Irish actuaries have warned that introducing a pension charge cap could deter providers from entering the market ahead of the launch of a new supplementary pension scheme.
In its response to the Universal Retirement Savings Group (URSG), the Society of Actuaries in Ireland said it wholeheartedly supported the launch of a mandatory pension system over one that relied on inertia to attract members, and argued that the establishment of master trusts would be the easiest way to achieve the scale desired by Ireland’s Pensions Authority.
The actuarial association added that the Universal Retirement Savings System (URSS) – for which the URSG hopes to submit a proposal by the end of the year as part of government plans to boost pension provision – should be designed to be cost-effective, but must also attract a large enough number of providers to the market to stimulate competition.
“If low caps are placed on the maximum level of charges that may be applied, it may not be attractive for providers to enter the market and some other solution may need to be found for potentially uneconomic contracts.”

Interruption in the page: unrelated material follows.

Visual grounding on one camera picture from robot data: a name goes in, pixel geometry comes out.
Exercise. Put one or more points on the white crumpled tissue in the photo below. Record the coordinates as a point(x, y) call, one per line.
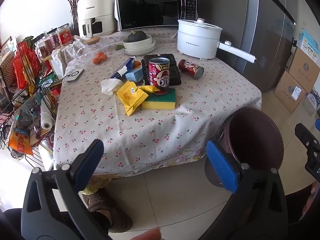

Although no firm plans are in place to cap the level of charges, the recently launched Pensions Council has been asked by the government to study the mater of costs.
In contrast to the Society of Actuaries, the Association of Pension Lawyers in Ireland threw its weight behind a reformed pension system based around auto-enrolment, with the Small Firms Association (SFA) also warning against a mandatory approach.
Patricia Callan, director of SFA said she accepted that the pension system was in need of changes to make sure it was fit to meet the future needs of retirees.
“Mandatory pension provision will prove costly to employees, to business and to the Exchequer, without any associated benefits in the long term,” she argued.
“As such, the willingness of both employees and employers to accept compulsory pension savings is seriously questionable.”
The Irish Association of Pension Funds offered a tacit endorsement of a mandatory system, repeatedly noting the complexities associated with an auto-enrolment approach would fall away under compulsion.
The lawyers’ association was also critical of the current and previous governments’ approach to reform, as both had offered support for an auto-enrolment-based system without offering a precise timescale for its introduction.
“This is unhelpful as it creates uncertainty regarding existing structures.”